REST API Development

Microservices API Communication

15 min Lesson 27 of 35

Understanding Microservices Communication

In a microservices architecture, services need to communicate with each other to fulfill complex business requirements. Unlike monolithic applications where components communicate through direct function calls, microservices must communicate over the network. This introduces challenges around reliability, security, performance, and fault tolerance that require specialized patterns and solutions.

Communication Patterns Overview

Synchronous Communication

Services make direct HTTP requests and wait for responses. Common protocols include REST, GraphQL, and gRPC.

Advantages: Simple to understand, immediate responses, easier debugging. Disadvantages: Creates tight coupling, cascading failures, requires both services to be available simultaneously.

Asynchronous Communication

Services communicate through message queues or event buses without waiting for responses. Examples include RabbitMQ, Apache Kafka, and AWS SQS.

Advantages: Loose coupling, better fault tolerance, scalability. Disadvantages: More complex, eventual consistency, harder to debug.

Service-to-Service Authentication

Securing communication between microservices is critical. Several approaches exist, each with different tradeoffs.

1. API Keys (Shared Secrets)

Simple but effective for internal service communication. Each service has a unique API key.

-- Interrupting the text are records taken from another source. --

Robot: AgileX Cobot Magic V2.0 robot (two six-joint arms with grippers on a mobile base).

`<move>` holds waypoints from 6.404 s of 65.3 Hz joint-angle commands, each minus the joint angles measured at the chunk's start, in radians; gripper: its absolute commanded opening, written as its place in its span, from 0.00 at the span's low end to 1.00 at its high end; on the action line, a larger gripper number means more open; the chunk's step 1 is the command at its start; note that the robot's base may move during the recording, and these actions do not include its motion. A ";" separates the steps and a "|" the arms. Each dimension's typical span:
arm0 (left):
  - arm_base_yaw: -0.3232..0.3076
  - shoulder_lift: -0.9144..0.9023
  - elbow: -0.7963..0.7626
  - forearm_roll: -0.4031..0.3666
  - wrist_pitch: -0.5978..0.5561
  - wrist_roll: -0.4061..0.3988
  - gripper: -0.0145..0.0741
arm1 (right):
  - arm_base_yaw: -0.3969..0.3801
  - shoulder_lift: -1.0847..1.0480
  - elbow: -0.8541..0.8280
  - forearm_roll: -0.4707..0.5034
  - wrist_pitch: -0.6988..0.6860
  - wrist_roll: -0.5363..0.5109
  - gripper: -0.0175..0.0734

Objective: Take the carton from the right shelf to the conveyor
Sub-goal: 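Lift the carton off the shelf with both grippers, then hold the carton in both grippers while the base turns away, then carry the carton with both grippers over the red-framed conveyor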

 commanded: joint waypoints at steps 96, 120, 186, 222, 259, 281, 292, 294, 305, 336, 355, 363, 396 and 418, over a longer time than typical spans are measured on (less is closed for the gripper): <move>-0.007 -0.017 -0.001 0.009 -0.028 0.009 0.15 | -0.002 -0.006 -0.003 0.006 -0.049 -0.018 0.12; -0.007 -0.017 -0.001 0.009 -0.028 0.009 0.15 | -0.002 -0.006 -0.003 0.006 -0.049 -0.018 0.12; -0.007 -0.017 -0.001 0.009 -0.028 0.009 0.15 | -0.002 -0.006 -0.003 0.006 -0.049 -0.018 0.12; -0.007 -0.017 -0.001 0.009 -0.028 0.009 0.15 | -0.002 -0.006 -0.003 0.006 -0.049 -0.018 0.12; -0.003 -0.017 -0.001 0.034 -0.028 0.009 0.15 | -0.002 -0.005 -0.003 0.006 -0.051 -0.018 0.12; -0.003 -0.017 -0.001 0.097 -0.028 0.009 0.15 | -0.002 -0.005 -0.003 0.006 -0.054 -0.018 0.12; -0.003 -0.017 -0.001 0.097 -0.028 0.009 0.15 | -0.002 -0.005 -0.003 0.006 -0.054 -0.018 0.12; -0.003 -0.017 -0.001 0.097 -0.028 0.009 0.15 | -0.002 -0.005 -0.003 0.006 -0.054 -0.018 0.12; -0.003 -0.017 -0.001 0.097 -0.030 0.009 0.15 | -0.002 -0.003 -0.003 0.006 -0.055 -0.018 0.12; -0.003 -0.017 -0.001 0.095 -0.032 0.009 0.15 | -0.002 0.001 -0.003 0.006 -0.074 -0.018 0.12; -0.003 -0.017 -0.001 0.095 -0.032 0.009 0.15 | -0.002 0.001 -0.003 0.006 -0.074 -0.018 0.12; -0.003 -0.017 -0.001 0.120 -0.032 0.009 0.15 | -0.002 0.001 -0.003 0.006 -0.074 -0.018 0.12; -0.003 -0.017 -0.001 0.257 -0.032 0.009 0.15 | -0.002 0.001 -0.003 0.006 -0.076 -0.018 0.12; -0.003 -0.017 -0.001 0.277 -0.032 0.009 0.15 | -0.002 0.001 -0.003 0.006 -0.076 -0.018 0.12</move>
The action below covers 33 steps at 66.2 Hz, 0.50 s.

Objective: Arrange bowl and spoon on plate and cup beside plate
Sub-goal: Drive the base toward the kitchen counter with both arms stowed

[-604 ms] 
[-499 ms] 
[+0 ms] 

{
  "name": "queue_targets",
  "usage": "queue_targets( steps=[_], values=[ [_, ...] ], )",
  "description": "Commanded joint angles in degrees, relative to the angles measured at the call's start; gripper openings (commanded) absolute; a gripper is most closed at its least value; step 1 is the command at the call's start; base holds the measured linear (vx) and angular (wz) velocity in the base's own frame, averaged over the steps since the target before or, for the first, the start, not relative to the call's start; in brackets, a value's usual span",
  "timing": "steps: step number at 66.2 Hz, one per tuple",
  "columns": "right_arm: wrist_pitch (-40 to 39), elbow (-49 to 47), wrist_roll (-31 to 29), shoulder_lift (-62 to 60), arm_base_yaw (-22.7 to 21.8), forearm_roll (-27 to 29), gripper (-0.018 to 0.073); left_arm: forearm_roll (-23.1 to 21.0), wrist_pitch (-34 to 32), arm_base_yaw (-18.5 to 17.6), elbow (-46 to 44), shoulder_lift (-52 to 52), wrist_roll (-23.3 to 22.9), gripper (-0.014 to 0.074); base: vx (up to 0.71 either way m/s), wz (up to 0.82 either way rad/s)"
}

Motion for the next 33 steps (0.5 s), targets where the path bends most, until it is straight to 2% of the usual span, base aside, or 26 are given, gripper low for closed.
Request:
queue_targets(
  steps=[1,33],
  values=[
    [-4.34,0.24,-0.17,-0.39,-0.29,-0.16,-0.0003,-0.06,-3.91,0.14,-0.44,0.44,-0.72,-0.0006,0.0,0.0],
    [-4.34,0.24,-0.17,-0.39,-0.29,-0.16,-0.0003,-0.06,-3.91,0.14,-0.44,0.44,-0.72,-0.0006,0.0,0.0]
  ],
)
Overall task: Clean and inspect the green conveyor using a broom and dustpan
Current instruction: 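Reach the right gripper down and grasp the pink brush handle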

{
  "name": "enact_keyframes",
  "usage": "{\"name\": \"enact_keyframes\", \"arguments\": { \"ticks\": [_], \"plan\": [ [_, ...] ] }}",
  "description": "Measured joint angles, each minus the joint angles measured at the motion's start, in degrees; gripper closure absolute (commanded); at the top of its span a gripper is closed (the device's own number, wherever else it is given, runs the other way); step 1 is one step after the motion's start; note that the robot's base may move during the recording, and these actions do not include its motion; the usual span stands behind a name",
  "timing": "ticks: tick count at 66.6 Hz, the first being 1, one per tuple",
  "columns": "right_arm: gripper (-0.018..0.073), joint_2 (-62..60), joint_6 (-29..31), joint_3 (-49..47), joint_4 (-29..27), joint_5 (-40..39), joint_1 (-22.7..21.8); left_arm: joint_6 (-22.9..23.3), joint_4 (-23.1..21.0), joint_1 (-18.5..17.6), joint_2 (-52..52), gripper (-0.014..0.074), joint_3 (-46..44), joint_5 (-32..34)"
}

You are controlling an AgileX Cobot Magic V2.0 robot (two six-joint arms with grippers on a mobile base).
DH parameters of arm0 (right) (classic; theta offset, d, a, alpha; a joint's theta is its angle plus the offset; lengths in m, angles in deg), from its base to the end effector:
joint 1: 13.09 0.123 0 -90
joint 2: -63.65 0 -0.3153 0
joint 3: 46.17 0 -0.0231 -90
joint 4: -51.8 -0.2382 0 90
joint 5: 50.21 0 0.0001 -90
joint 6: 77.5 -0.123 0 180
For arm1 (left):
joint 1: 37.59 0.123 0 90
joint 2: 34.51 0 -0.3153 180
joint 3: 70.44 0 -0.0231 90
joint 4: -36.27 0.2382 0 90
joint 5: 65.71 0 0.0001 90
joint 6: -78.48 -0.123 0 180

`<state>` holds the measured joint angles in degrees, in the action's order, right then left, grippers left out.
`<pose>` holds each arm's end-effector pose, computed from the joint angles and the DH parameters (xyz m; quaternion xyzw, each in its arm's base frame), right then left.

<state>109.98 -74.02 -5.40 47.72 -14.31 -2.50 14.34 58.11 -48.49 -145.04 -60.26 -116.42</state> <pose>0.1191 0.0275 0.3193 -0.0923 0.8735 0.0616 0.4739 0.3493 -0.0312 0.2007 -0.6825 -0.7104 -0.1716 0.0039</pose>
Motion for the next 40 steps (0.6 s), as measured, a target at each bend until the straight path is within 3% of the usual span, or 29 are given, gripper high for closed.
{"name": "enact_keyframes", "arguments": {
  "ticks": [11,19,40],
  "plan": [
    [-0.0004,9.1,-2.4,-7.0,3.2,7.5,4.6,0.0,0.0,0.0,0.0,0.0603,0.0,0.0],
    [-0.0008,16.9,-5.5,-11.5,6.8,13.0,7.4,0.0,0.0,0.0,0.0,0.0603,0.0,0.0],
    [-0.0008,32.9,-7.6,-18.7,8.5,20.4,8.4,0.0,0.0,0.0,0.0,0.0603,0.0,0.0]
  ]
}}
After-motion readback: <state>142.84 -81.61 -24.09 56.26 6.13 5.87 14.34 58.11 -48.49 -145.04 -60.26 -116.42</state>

// Service A calling Service B with API key
const axios = require('axios');

async function fetchUserOrders(userId) {
    try {
        const response = await axios.get(
            `http://order-service:3001/orders?userId=${userId}`,
            {
                headers: {
                    'X-API-Key': process.env.ORDER_SERVICE_API_KEY,
                    'X-Service-Name': 'user-service',
                    'X-Request-ID': generateRequestId()
                }
            }
        );
        return response.data;
    } catch (error) {
        console.error('Failed to fetch orders:', error.message);
        throw error;
    }
}

// In the receiving service (Order Service)
const authenticateService = (req, res, next) => {
    const apiKey = req.headers['x-api-key'];
    const serviceName = req.headers['x-service-name'];

    // Validate API key against stored keys
    const validKeys = {
        'user-service': process.env.USER_SERVICE_API_KEY,
        'product-service': process.env.PRODUCT_SERVICE_API_KEY,
        'notification-service': process.env.NOTIFICATION_SERVICE_API_KEY
    };

    if (!apiKey || validKeys[serviceName] !== apiKey) {
        return res.status(401).json({
            error: 'Unauthorized',
            message: 'Invalid service credentials'
        });
    }

    req.callingService = serviceName;
    next();
};

app.use('/orders', authenticateService);

Security Consideration: API keys should be stored in environment variables or secret management systems (AWS Secrets Manager, HashiCorp Vault), never hardcoded. Rotate keys regularly and implement key versioning.

2. JWT Service Tokens

Services authenticate with each other using JWT tokens with service-specific claims.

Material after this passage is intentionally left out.